Go through the listing beneath and show each line containing the string "black".

◆ ENTRIES SUPPLIED ◆
========================
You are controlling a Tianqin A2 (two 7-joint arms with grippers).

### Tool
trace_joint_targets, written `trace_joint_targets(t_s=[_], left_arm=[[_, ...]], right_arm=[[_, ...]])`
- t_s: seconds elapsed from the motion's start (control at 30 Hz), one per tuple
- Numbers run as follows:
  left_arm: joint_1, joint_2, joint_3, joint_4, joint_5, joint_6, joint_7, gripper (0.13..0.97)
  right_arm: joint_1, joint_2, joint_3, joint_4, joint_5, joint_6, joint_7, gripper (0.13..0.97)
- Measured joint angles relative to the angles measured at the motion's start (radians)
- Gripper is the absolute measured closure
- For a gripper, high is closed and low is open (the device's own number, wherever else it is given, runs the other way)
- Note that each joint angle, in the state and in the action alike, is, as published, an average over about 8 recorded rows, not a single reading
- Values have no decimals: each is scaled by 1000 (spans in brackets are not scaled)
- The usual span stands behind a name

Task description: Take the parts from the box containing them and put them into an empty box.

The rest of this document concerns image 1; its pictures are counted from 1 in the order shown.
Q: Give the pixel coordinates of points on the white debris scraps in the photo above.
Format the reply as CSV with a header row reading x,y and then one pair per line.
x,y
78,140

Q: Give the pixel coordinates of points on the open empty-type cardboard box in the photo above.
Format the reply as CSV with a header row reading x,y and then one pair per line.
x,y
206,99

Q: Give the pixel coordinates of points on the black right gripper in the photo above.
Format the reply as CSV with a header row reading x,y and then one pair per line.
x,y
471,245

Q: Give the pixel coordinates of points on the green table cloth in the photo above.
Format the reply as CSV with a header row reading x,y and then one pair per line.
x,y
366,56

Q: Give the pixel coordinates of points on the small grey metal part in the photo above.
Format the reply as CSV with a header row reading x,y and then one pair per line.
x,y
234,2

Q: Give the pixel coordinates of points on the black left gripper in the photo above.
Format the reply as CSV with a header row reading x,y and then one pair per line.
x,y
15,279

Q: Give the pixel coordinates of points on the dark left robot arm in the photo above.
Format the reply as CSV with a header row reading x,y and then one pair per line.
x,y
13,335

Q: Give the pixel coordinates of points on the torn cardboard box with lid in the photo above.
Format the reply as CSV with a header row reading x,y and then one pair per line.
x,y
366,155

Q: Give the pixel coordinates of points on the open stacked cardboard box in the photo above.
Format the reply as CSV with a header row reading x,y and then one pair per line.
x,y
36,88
========================
◆ COMPLETED TASK ◆
Q: Give the pixel coordinates of points on the black right gripper in the photo above.
Q: Give the pixel coordinates of points on the black left gripper in the photo above.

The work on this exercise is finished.